5. CHAPTER V (continued)

"Oh, do you really think so? Lots of folks jolly me for trying to get up shows and so on. I tell them they have more artistic gifts than they know. Just yesterday I was saying to Harry Haydock: if he would read poetry, like Longfellow, or if he would join the band--I get so much pleasure out of playing the cornet, and our band-leader, Del Snafflin, is such a good musician, I often say he ought to give up his barbering and become a professional musician, he could play the clarinet in Minneapolis or New York or anywhere, but--but I couldn't get Harry to see it at all and--I hear you and the doctor went out hunting yesterday. Lovely country, isn't it. And did you make some calls? The mercantile life isn't inspiring like medicine. It must be wonderful to see how patients trust you, doctor."
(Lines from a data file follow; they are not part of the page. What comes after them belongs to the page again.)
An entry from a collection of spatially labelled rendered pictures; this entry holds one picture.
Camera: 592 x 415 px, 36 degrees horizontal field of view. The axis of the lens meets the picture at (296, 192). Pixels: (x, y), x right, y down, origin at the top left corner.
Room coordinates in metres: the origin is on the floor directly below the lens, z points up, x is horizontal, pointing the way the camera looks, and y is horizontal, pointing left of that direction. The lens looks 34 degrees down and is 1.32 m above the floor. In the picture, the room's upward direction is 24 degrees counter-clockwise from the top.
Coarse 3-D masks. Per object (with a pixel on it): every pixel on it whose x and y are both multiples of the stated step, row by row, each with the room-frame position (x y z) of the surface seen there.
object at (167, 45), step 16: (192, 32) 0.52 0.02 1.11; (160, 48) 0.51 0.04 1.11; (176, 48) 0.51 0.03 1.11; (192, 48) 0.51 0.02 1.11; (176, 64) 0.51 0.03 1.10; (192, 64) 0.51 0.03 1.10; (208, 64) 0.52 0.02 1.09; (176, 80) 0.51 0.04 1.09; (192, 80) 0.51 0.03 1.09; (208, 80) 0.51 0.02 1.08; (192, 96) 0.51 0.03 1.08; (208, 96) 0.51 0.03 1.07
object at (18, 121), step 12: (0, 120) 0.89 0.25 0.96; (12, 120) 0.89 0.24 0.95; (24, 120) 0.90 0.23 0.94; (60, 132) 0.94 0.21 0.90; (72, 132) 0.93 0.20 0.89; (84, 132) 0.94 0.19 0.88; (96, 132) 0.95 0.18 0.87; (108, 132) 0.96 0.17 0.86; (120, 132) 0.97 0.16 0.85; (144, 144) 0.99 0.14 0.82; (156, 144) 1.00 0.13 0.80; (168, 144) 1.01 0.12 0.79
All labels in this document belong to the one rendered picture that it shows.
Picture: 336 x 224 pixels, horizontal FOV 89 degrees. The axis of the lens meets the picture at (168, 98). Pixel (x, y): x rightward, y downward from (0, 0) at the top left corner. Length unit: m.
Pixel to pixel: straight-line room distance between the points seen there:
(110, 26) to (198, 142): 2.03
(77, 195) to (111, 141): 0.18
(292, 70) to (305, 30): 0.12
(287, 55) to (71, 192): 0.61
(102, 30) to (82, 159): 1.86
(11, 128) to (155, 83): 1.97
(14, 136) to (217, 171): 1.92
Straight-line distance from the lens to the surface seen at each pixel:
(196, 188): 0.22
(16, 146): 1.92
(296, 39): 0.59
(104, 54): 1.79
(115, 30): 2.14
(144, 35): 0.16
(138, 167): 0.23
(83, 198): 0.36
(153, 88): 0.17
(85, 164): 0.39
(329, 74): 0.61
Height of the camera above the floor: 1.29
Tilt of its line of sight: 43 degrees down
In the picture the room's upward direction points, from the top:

"Huh. It's me that's got to do all the trusting. Be damn sight more wonderful 'f they'd pay their bills," grumbled Kennicott and, to Carol, he whispered something which sounded like "gentleman hen."

But Raymie's pale eyes were watering at her. She helped him with, "So you like to read poetry?"

"Oh yes, so much--though to tell the truth, I don't get much time for reading, we're always so busy at the store and---- But we had the dandiest professional reciter at the Pythian Sisters sociable last winter."

Carol thought she heard a grunt from the traveling salesman at the end of the table, and Kennicott's jerking elbow was a grunt embodied. She persisted:

"Do you get to see many plays, Mr. Wutherspoon?"

He shone at her like a dim blue March moon, and sighed, "No, but I do love the movies. I'm a real fan. One trouble with books is that they're not so thoroughly safeguarded by intelligent censors as the movies are, and when you drop into the library and take out a book you never know what you're wasting your time on. What I like in books is a wholesome, really improving story, and sometimes---- Why, once I started a novel by this fellow Balzac that you read about, and it told how a lady wasn't living with her husband, I mean she wasn't his wife. It went into details, disgustingly! And the English was real poor. I spoke to the library about it, and they took it off the shelves. I'm not narrow, but I must say I don't see any use in this deliberately dragging in immorality! Life itself is so full of temptations that in literature one wants only that which is pure and uplifting."